Bestellinformation
| Produkt | Katalog # | EINHEIT | Preis | ANZAHL | Favoriten | |
EGR1 Double Nickase Plasmid (h) | sc-400133-NIC | 20 µg | $410.00 | |||
EGR1 Double Nickase Plasmid (h2) | sc-400133-NIC-2 | 20 µg | $410.00 |
EGR1 (early growth response 1) kodiert einen unmittelbaren „Immediate-Early“-Zinkfinger-Transkriptionsfaktor, der durch Mitogene, Zytokine und zellulären Stress rasch induziert wird. Es integriert Signale aus dem MAPK/ERK‑Signalweg und verwandten Signalwegen, um Transkriptionsprogramme zu regulieren, die Proliferation, Differenzierung, Apoptose und Gene der Wundantwort steuern. EGR1 moduliert Entzündungs- und Wachstumsfaktor-Netzwerke, einschließlich Crosstalk mit TGF‑β‑ und NF‑κB‑regulierten Antworten, und prägt dadurch Zellschicksalsentscheidungen und Gewebeumbau. Eine fehlregulierte EGR1‑Aktivität wurde mit der Krebsbiologie, vaskulärem und fibrotischem Remodeling sowie neurologischen Stressantworten in Verbindung gebracht und macht EGR1 zu einem nützlichen Knotenpunkt für mechanistische Studien stimulusabhängiger Transkription.
EGR1 Das Double-Nickase-Plasmid (h) besteht aus einem aufeinander abgestimmten Plasmidpaar, das für die hochspezifische Bearbeitung des EGR1-Lokus in human-Zelllinien entwickelt wurde. Jedes Plasmid exprimiert eine Cas9-D10A-Nickase und eine spezifische sgRNA, die auf entgegengesetzte DNA-Stränge innerhalb von EGR1 abzielt. Wenn sie auf benachbarte Stellen auf entgegengesetzten DNA-Strängen gerichtet sind, erzeugen die beiden Nickasen versetzte Einzelstrang-Schnitte, die zusammen einen versetzten Doppelstrangbruch erzeugen, was eine koordinierte On-Target-Aktivität beider Guides erfordert. Der resultierende DNA-Bruch wird durch endogene zelluläre Reparaturwege behoben, meist durch nicht-homologe Endverknüpfung (NHEJ), was zu Insertionen oder Deletionen führt, die die EGR1-Funktion stören. Durch die Notwendigkeit einer doppelten sgRNA-Bindung am Zielort erhöht der Doppel-Nick-Ansatz die Spezifität der Bearbeitung und bietet eine komplementäre CRISPR-Strategie für Anwendungen, bei denen eine zusätzliche Kontrolle über die Zielgenauigkeit gewünscht ist.

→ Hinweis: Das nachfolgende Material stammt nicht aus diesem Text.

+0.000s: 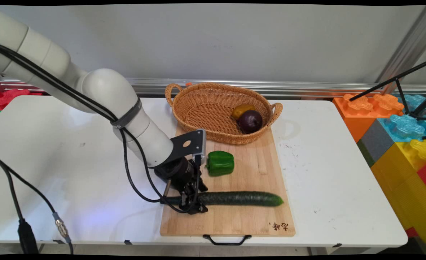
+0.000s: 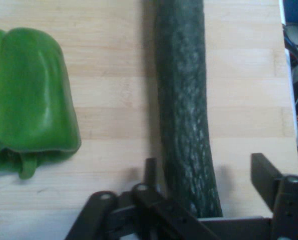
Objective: Place the picked object on the cutting board
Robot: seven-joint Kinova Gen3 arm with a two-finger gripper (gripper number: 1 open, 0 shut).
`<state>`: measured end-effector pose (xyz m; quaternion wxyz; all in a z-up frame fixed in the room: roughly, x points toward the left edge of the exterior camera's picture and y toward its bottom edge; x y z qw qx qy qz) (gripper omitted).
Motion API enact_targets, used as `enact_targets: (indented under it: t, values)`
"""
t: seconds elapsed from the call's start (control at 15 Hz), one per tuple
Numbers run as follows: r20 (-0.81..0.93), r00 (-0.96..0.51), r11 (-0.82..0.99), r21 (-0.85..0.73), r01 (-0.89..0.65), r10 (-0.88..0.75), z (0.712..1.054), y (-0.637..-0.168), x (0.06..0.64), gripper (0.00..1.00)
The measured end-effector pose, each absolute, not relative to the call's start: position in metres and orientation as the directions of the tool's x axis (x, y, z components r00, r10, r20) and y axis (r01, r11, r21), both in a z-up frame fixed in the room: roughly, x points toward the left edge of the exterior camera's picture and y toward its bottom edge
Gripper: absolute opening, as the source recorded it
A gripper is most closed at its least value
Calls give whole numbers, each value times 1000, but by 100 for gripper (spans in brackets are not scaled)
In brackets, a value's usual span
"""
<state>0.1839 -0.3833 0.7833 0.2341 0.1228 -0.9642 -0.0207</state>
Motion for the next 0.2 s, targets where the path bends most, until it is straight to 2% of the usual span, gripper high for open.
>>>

Um eine effiziente Identifizierung editierter Zellen zu unterstützen, kodiert ein Plasmid GFP zur fluoreszierenden Visualisierung transfizierter Populationen, während das Begleitplasmid ein Puromycin-Resistenzgen für die Antibiotika-Selektion trägt. Zusammen unterstützen diese Merkmale eine effiziente Anreicherung co-transfizierter Populationen und vereinfachen die Validierung von Klonen mit EGR1-Störung.
Nur für Forschungszwecke. Nicht für diagnostische oder therapeutische Zwecke bestimmt.